_DATASET EXCERPTS_
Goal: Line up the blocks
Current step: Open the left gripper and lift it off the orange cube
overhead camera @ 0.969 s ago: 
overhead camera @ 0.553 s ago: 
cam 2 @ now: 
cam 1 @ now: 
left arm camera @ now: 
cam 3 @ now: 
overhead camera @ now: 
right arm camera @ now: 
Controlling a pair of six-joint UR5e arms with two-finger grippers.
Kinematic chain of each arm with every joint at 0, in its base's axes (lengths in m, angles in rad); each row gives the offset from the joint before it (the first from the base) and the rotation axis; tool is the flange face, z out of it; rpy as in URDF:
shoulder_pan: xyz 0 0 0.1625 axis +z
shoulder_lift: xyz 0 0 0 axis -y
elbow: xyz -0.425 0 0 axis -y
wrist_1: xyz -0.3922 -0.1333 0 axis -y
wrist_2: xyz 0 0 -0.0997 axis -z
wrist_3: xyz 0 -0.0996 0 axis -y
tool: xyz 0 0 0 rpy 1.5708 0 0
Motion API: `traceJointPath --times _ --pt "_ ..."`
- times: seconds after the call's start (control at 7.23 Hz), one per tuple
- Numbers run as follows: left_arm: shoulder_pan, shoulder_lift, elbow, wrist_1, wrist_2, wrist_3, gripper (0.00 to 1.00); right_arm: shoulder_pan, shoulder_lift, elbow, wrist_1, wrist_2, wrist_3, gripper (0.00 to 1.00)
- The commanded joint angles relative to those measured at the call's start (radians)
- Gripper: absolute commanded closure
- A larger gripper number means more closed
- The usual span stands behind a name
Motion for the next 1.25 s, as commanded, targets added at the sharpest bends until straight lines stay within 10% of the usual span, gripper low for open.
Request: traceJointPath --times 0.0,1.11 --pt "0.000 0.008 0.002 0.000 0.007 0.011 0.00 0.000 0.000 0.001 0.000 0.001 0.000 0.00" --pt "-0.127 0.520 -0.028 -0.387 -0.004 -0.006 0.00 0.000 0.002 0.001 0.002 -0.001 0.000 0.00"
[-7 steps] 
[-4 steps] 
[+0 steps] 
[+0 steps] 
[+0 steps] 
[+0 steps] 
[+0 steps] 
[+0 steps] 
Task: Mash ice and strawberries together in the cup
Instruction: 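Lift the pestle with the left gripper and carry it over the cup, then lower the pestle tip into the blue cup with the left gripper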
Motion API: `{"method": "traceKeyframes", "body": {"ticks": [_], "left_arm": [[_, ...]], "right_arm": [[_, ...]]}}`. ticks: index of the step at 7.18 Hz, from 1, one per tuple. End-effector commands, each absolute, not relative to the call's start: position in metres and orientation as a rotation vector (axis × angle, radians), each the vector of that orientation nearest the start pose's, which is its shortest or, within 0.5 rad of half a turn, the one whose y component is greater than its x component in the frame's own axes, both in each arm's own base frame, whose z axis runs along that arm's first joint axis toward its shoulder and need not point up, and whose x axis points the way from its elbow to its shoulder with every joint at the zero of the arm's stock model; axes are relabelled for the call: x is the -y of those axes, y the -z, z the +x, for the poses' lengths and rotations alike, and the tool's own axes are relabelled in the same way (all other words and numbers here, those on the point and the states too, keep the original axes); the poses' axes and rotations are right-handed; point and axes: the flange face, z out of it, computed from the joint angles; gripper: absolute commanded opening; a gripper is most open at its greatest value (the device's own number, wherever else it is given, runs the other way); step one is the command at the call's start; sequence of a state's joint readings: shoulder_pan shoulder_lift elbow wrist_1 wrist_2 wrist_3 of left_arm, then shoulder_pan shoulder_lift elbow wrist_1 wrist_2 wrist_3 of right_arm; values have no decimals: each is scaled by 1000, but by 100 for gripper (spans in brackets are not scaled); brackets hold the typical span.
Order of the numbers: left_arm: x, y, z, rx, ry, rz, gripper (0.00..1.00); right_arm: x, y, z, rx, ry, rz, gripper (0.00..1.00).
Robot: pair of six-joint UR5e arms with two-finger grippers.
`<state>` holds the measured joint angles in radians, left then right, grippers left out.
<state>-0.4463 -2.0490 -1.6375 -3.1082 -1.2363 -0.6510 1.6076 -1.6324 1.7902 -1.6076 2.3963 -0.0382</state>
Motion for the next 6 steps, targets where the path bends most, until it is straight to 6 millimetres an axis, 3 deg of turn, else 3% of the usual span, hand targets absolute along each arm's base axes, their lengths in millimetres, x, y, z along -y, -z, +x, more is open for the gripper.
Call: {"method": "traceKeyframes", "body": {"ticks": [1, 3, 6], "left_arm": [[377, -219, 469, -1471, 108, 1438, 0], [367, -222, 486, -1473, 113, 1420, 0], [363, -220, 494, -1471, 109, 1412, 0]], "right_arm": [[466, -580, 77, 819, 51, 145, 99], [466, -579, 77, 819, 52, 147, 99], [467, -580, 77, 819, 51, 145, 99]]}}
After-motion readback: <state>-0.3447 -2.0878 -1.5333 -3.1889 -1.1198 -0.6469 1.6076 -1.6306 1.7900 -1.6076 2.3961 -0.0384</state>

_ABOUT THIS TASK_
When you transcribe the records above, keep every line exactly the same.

_ANSWER SECTION_
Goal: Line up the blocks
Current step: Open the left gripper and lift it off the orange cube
overhead camera @ 0.969 s ago: 
overhead camera @ 0.553 s ago: 
cam 2 @ now: 
cam 1 @ now: 
left arm camera @ now: 
cam 3 @ now: 
overhead camera @ now: 
right arm camera @ now: 
Controlling a pair of six-joint UR5e arms with two-finger grippers.
Kinematic chain of each arm with every joint at 0, in its base's axes (lengths in m, angles in rad); each row gives the offset from the joint before it (the first from the base) and the rotation axis; tool is the flange face, z out of it; rpy as in URDF:
shoulder_pan: xyz 0 0 0.1625 axis +z
shoulder_lift: xyz 0 0 0 axis -y
elbow: xyz -0.425 0 0 axis -y
wrist_1: xyz -0.3922 -0.1333 0 axis -y
wrist_2: xyz 0 0 -0.0997 axis -z
wrist_3: xyz 0 -0.0996 0 axis -y
tool: xyz 0 0 0 rpy 1.5708 0 0
Motion API: `traceJointPath --times _ --pt "_ ..."`
- times: seconds after the call's start (control at 7.23 Hz), one per tuple
- Numbers run as follows: left_arm: shoulder_pan, shoulder_lift, elbow, wrist_1, wrist_2, wrist_3, gripper (0.00 to 1.00); right_arm: shoulder_pan, shoulder_lift, elbow, wrist_1, wrist_2, wrist_3, gripper (0.00 to 1.00)
- The commanded joint angles relative to those measured at the call's start (radians)
- Gripper: absolute commanded closure
- A larger gripper number means more closed
- The usual span stands behind a name
Motion for the next 1.25 s, as commanded, targets added at the sharpest bends until straight lines stay within 10% of the usual span, gripper low for open.
Request: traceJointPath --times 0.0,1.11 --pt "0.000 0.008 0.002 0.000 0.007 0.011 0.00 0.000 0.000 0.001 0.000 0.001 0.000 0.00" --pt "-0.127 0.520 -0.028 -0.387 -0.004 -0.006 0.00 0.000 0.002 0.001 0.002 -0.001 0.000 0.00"
[-7 steps] 
[-4 steps] 
[+0 steps] 
[+0 steps] 
[+0 steps] 
[+0 steps] 
[+0 steps] 
[+0 steps] 
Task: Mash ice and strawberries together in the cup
Instruction: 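Lift the pestle with the left gripper and carry it over the cup, then lower the pestle tip into the blue cup with the left gripper
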Motion API: `{"method": "traceKeyframes", "body": {"ticks": [_], "left_arm": [[_, ...]], "right_arm": [[_, ...]]}}`. ticks: index of the step at 7.18 Hz, from 1, one per tuple. End-effector commands, each absolute, not relative to the call's start: position in metres and orientation as a rotation vector (axis × angle, radians), each the vector of that orientation nearest the start pose's, which is its shortest or, within 0.5 rad of half a turn, the one whose y component is greater than its x component in the frame's own axes, both in each arm's own base frame, whose z axis runs along that arm's first joint axis toward its shoulder and need not point up, and whose x axis points the way from its elbow to its shoulder with every joint at the zero of the arm's stock model; axes are relabelled for the call: x is the -y of those axes, y the -z, z the +x, for the poses' lengths and rotations alike, and the tool's own axes are relabelled in the same way (all other words and numbers here, those on the point and the states too, keep the original axes); the poses' axes and rotations are right-handed; point and axes: the flange face, z out of it, computed from the joint angles; gripper: absolute commanded opening; a gripper is most open at its greatest value (the device's own number, wherever else it is given, runs the other way); step one is the command at the call's start; sequence of a state's joint readings: shoulder_pan shoulder_lift elbow wrist_1 wrist_2 wrist_3 of left_arm, then shoulder_pan shoulder_lift elbow wrist_1 wrist_2 wrist_3 of right_arm; values have no decimals: each is scaled by 1000, but by 100 for gripper (spans in brackets are not scaled); brackets hold the typical span.
Order of the numbers: left_arm: x, y, z, rx, ry, rz, gripper (0.00..1.00); right_arm: x, y, z, rx, ry, rz, gripper (0.00..1.00).
Robot: pair of six-joint UR5e arms with two-finger grippers.
`<state>` holds the measured joint angles in radians, left then right, grippers left out.
<state>-0.4463 -2.0490 -1.6375 -3.1082 -1.2363 -0.6510 1.6076 -1.6324 1.7902 -1.6076 2.3963 -0.0382</state>
Motion for the next 6 steps, targets where the path bends most, until it is straight to 6 millimetres an axis, 3 deg of turn, else 3% of the usual span, hand targets absolute along each arm's base axes, their lengths in millimetres, x, y, z along -y, -z, +x, more is open for the gripper.
Call: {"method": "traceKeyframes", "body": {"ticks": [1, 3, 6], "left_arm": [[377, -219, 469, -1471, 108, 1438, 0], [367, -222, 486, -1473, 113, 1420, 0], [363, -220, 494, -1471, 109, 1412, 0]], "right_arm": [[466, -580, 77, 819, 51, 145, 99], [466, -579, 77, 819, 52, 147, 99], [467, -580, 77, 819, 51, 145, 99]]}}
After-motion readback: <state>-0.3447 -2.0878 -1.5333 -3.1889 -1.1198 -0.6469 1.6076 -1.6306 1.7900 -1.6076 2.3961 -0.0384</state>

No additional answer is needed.